Matthijs: ‘Ten tijde van de top van Wales hadden alleen het Verenigd Koninkrijk en de VS de twee streefdoelen uit de overeenkomst van Wales al behaald. In 2015 sloot Polen zich daarbij aan, in 2019 volgden Bulgarije en Litouwen, in 2020 Estland, Frankrijk, Noorwegen, Roemenië en Slowakije. Daarmee komen 10 van de 29 NAVO-lidstaten beide afspraken vandaag al na.’

Globaal gezien is België vandaag zowat de hekkensluiter. Luxemburg, het enige land dat we achter ons laten als het over de 2 procentnorm gaat, is de primus als het gaat over investeren in militair materieel, met liefst 52,5 procent van zijn uitgaven. En de enige twee landen die achter België komen als het gaat over militair materieel zijn Kroatië en Slovenië, maar die scoren dan weer (veel) beter dan wij voor de 2 procentnorm.

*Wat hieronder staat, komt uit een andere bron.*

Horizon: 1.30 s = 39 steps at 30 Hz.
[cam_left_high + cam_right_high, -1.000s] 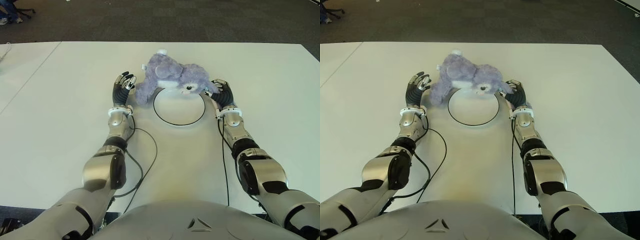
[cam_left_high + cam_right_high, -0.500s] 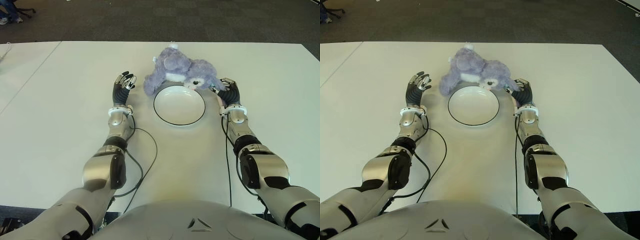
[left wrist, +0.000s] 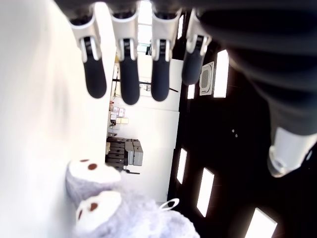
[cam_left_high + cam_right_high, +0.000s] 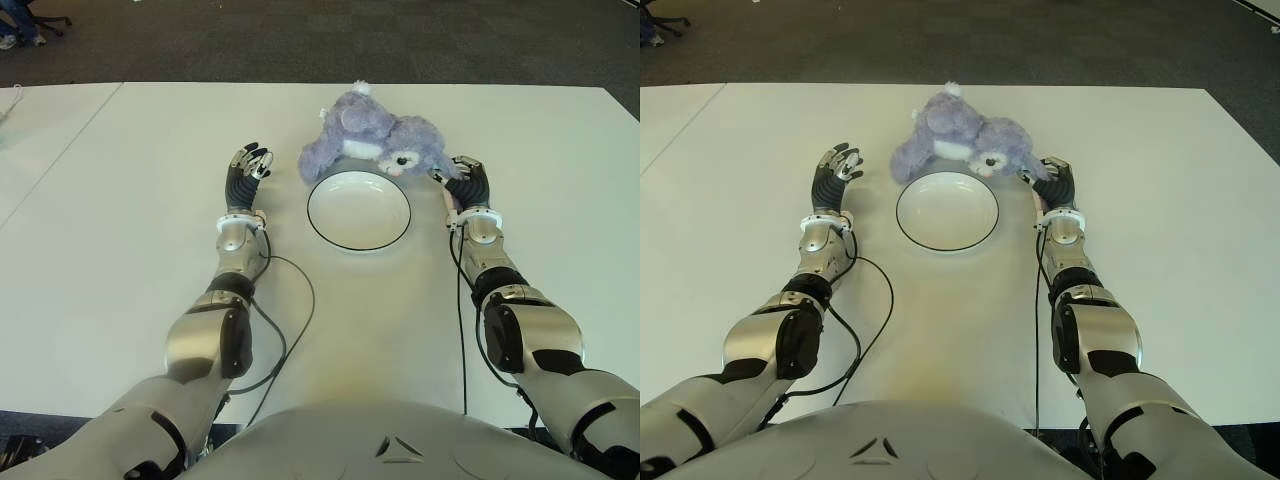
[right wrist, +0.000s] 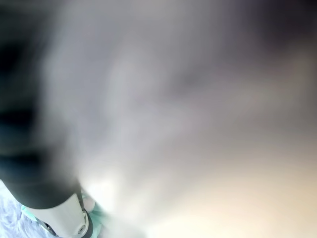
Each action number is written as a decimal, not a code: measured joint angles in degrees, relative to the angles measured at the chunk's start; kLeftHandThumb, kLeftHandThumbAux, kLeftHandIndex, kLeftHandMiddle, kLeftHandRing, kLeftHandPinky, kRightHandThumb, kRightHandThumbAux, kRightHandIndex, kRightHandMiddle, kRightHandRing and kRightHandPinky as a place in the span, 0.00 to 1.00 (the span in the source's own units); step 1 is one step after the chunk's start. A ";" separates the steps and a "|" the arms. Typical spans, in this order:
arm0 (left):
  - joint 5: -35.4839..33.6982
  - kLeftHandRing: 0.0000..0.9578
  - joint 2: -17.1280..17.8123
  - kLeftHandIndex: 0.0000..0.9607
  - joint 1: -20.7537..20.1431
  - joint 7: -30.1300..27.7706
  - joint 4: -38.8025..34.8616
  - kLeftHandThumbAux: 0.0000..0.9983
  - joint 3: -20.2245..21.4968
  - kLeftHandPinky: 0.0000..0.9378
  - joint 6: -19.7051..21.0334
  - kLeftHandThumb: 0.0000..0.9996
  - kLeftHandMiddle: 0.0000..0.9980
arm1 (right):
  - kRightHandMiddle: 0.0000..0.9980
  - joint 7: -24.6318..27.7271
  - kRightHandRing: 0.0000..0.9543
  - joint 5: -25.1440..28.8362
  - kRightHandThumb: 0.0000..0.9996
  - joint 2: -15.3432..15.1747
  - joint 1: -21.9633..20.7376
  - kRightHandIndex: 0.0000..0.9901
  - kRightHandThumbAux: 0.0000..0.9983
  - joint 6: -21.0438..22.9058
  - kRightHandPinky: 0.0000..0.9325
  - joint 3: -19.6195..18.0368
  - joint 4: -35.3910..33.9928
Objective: Put the doll into the plate.
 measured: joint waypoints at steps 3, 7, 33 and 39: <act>-0.01 0.31 -0.01 0.24 -0.07 0.00 0.00 0.58 -0.01 0.31 -0.02 0.00 0.28 | 0.87 0.01 0.93 -0.17 0.24 0.01 2.15 0.76 0.76 -1.53 0.94 0.44 -3.31; -0.02 0.31 -0.01 0.24 -0.11 0.00 0.00 0.58 0.03 0.31 -0.04 0.00 0.27 | 0.88 0.30 0.93 -0.69 0.23 0.16 6.10 0.76 0.76 -4.62 0.94 1.86 -8.66; 0.19 0.30 0.03 0.24 0.03 0.00 0.01 0.57 0.10 0.31 -0.05 0.00 0.27 | 0.90 11.27 0.94 -2.45 0.12 0.82 25.96 0.79 0.79 -16.57 0.95 10.73 -44.74; 0.19 0.31 0.03 0.24 0.02 0.00 0.01 0.57 0.10 0.33 -0.03 0.00 0.28 | 0.91 8.97 0.95 -6.97 0.09 0.79 28.37 0.82 0.80 -22.22 0.98 10.76 -48.38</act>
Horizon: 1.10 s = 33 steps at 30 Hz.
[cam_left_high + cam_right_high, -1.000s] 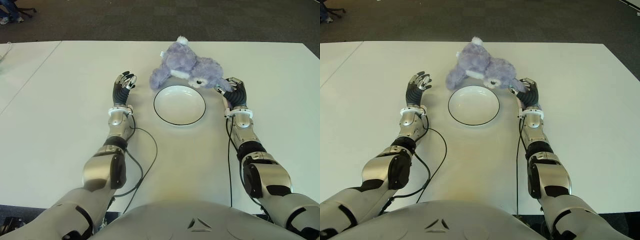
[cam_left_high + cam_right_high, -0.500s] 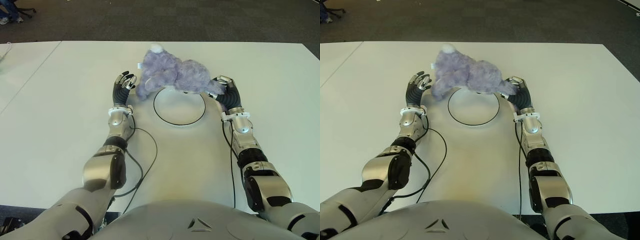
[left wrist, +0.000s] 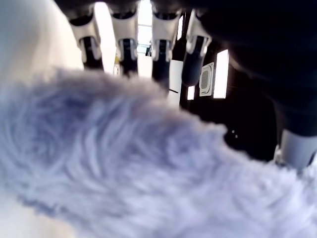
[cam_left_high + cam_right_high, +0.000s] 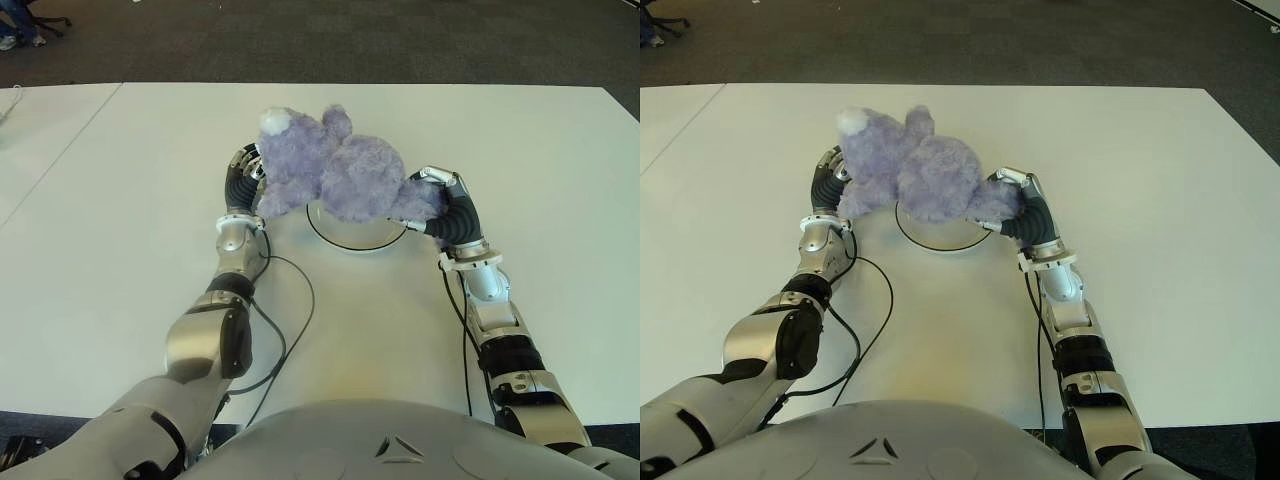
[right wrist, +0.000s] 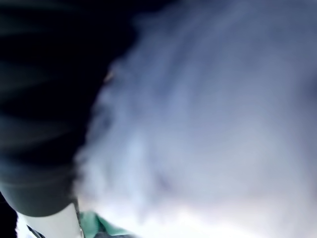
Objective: Put the doll into the plate.
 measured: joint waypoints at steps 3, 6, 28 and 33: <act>-0.04 0.30 0.00 0.24 0.00 0.00 0.00 0.56 0.03 0.31 0.00 0.00 0.27 | 0.92 -2.19 0.96 -3.23 0.08 0.21 0.32 0.84 0.81 -3.65 0.98 -0.11 -0.55; -0.04 0.30 0.00 0.24 0.01 0.00 0.00 0.56 0.05 0.31 0.00 0.00 0.27 | 0.92 -4.12 0.96 -5.86 0.11 0.37 0.25 0.83 0.82 -6.89 0.98 -0.17 -0.42; -0.14 0.31 -0.17 0.23 -0.01 0.00 0.02 0.59 0.04 0.33 0.07 0.00 0.27 | 0.88 4.01 0.93 0.51 0.02 -4.61 2.27 0.80 0.78 -2.98 0.92 1.93 1.65; -0.18 0.30 -0.17 0.23 -0.04 0.00 0.01 0.59 0.05 0.31 0.04 0.00 0.27 | 0.86 10.85 0.92 7.96 0.05 -5.36 5.07 0.79 0.76 7.45 0.93 2.24 -2.28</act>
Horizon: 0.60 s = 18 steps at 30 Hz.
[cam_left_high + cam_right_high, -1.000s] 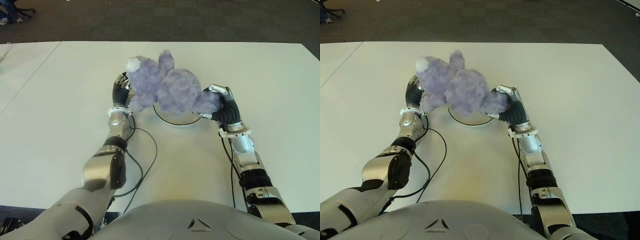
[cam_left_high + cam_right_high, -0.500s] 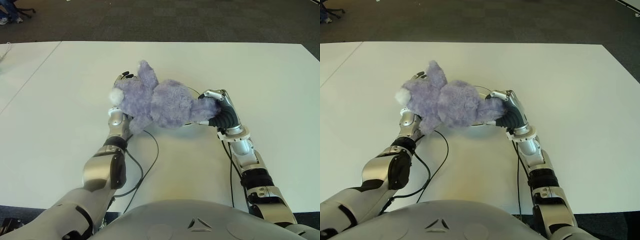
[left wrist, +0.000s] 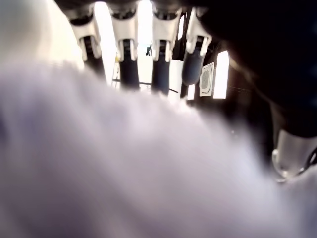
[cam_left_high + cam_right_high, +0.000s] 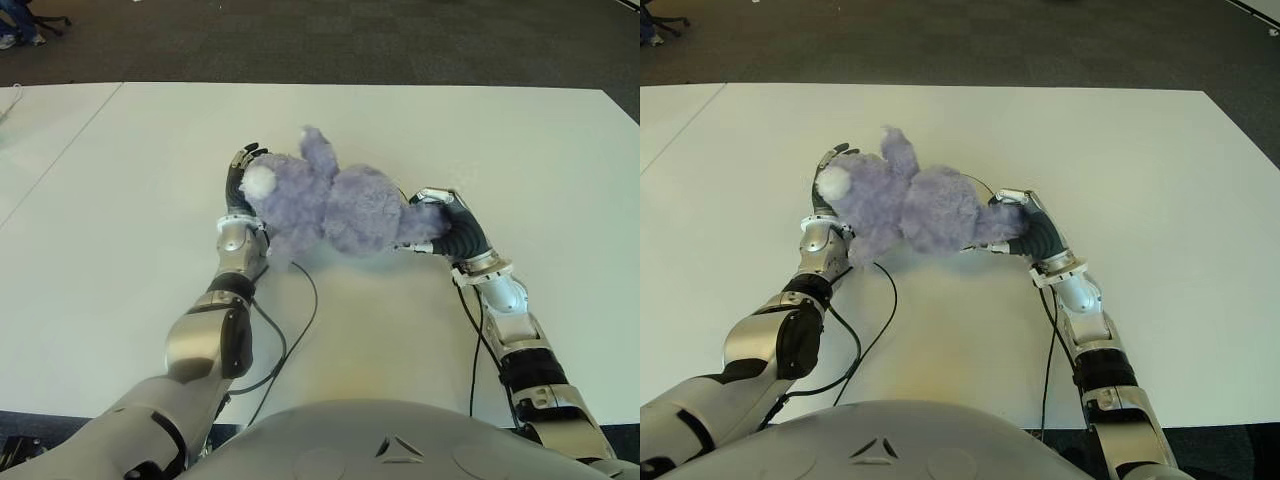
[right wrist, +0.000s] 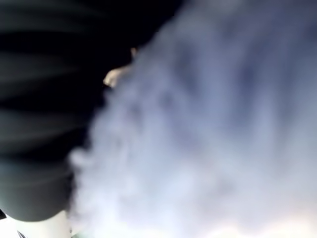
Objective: Put the doll into the plate.
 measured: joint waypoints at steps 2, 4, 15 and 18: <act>0.00 0.30 0.00 0.23 0.00 0.00 0.00 0.59 0.00 0.31 0.00 0.00 0.27 | 0.86 1.87 0.92 2.16 0.06 -0.04 1.10 0.79 0.76 4.13 0.93 0.03 -1.80; -0.01 0.30 0.00 0.23 0.02 0.00 0.01 0.59 0.01 0.31 0.01 0.00 0.27 | 0.86 3.54 0.92 4.13 0.06 -0.13 2.34 0.78 0.76 8.06 0.91 0.06 -3.57; -0.02 0.31 0.00 0.23 0.04 0.00 0.01 0.60 0.06 0.32 0.06 0.00 0.28 | 0.06 10.06 0.06 5.47 0.00 -1.58 5.84 0.06 0.45 17.87 0.05 2.19 -7.02; -0.02 0.31 0.00 0.23 0.04 0.00 0.01 0.60 0.06 0.32 0.06 0.00 0.28 | 0.03 11.82 0.04 5.45 0.00 -2.09 5.83 0.00 0.43 18.56 0.08 2.99 -7.20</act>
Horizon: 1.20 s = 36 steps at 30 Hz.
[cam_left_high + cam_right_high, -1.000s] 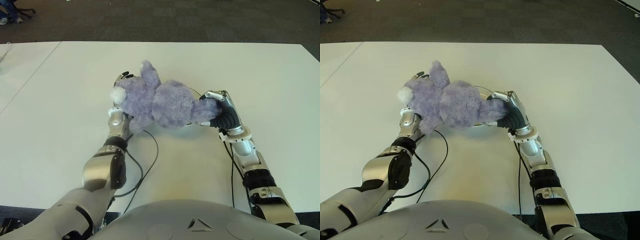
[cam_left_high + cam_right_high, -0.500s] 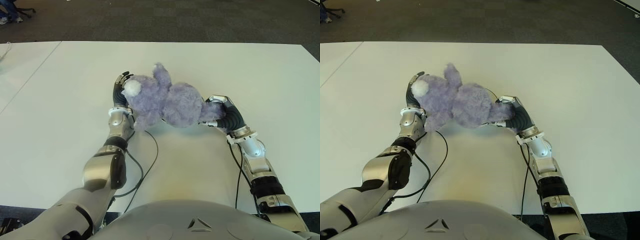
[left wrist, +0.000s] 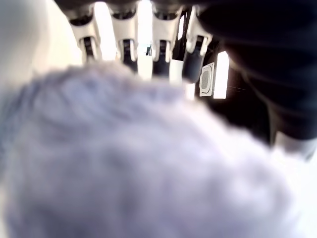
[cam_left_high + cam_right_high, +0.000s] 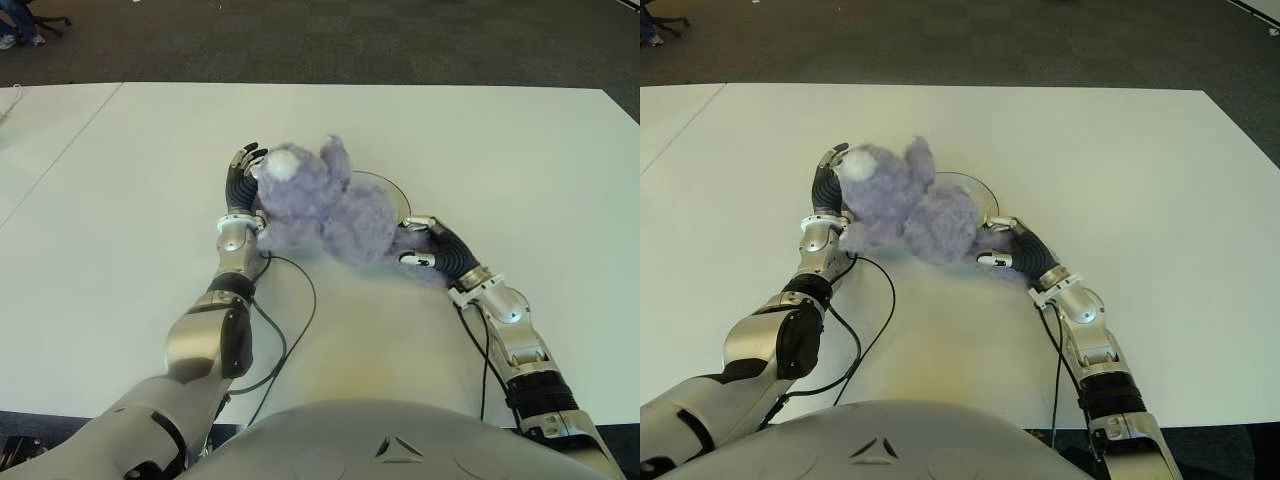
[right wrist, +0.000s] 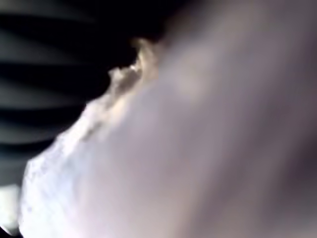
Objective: Put the doll into the plate.
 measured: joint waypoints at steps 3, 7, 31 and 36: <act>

Kortom, België is de slechtste leerling van de klas.

Matthijs: ‘Het mag duidelijk zijn: de Belgische bijdrage aan de NAVO is ondermaats, daarvoor zijn de federale regeringen van de voorbije decennia verantwoordelijk. Als een van de weinige landen zullen we de afspraken van Wales bijlange niet nakomen.’

‘De vraag is of we dat zo kunnen houden. Tenslotte zullen niet alleen de Amerikanen de druk verhogen. Ook de NAVO-leden die wél een budgettaire inspanning leveren zullen België meer en meer op zijn verplichtingen gaan wijzen. En dat alles terwijl we de thuisbasis zijn van de NAVO en haar centraal commandocentrum SHAPE.’